However, beyond these fairly straightforward responsibilities, controls persons may also have a responsibility to subordinate their own interests to the interests of minority owners.  Known as “fiduciary duties,” these duties exist where one person reposes special trust in and reliance on the judgment of another, as in a director-shareholder relationship. In fact, they almost always exist if you are a director, officer or controlling shareholder of a corporation. In the context of an LLC or partnership, however, such duties may be limited or waived entirely through the company’s organizational documents.

Assuming they apply, the primary fiduciary duties** consist of:

  1. the duty of care
  2. the duty of loyalty and
  3. the duty of good faith.

In addition, if you’re selling your company, a heightened standard of conduct known as “Revlon duties” may apply.  I discuss Revlon duties in a separate post.


**   This post assumes your company is organized in Delaware, the leading jurisdiction for corporate law.  The law of Delaware is generally, though not always, a good indicator of standards that will apply in other States.


For now, here’s a brief description of each of the three primary duties:

The Duty of Care

The duty of care requires you to act on an informed basis after due consideration of all information. The duty includes a requirement that you reasonably inform yourself of alternatives. In doing so, you may rely on employees and other advisers so long as you do so with a critical eye and do not unquestionably accept the information and conclusions provided to you. Under normal circumstances, your actions are accorded the protection of the business judgment rule, which presumes that you acted properly, provided that you act on an informed basis, in good faith and in the honest belief that the action taken was in the best interests of the company.

The Duty of Loyalty

The duty of loyalty requires you to look to the interests of the company and its other owners and not to your personal interests. In general, you cannot use your position of trust, confidence and inside knowledge to further your own private interests or approve an action that will provide you with a personal benefit (such as continued employment) that does not primarily benefit the company or its other owners.

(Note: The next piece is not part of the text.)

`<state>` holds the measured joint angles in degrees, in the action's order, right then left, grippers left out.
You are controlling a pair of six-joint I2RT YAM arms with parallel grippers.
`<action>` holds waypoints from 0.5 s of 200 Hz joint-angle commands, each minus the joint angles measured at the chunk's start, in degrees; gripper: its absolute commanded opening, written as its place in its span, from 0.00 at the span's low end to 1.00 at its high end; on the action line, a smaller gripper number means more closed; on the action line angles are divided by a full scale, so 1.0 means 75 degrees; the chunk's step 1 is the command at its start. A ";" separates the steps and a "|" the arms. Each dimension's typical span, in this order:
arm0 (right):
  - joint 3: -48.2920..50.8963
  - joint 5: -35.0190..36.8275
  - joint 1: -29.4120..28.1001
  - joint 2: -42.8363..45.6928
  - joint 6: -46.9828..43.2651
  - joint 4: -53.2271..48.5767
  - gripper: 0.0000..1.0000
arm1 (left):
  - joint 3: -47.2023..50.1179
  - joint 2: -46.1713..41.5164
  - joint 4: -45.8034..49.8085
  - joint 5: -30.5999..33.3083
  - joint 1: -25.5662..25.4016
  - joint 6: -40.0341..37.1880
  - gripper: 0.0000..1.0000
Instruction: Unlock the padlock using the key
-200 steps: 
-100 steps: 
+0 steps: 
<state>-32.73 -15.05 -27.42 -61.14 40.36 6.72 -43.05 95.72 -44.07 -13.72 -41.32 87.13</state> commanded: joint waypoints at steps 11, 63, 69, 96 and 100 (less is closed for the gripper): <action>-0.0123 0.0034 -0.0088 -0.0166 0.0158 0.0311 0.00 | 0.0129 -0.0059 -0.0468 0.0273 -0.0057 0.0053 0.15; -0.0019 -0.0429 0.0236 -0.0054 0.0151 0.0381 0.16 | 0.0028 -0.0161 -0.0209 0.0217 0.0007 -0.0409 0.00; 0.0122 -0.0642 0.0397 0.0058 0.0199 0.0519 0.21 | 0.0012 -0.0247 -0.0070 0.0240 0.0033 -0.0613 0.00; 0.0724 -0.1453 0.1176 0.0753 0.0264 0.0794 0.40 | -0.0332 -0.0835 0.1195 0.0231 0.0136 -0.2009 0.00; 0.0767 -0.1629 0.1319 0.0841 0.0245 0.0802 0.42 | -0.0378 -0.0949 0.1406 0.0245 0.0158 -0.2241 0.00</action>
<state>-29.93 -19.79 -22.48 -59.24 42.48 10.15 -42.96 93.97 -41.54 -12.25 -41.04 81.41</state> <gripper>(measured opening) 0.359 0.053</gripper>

Generally speaking, there are two types of disabling conflicts of interest:

Interestedness,” where you stand on both sides of a deal and will receive a benefit from the transaction that isn’t shared by the company and its other owners.

Lack of Independence, where you derive an indirect benefit from a transaction, or you derive a benefit from, or are beholden to, another control person who will benefit from a transaction.

A court will not automatically deem a control person “interested” but will determine whether the benefit is material to the control person and would therefore affect his or her objectivity. The mere presence of control persons who are interested or not independent will not undermine the validity of a decision if a majority of the other control persons are disinterested and independent.

The Duty of Good Faith

The duty of good faith requires you to exercise care and prudence in making business decisions—that is, the care that a reasonably prudent person in a similar position would use under similar circumstances. Control persons fail to act in good faith, even if their actions are not illegal, when they take actions for improper purposes or, in certain circumstances, when their actions have grossly inequitable results. The duty to act in good faith is an obligation not only to make decisions free from self-interest, but also free of any interest that diverts the control persons from acting in the best interest of the company. Your duty to act in good faith may be measured by your particular knowledge and expertise. The higher your level of expertise, the more accountable you will be (e.g., a finance expert may be held to a more exacting standard than others in accepting a third party valuation).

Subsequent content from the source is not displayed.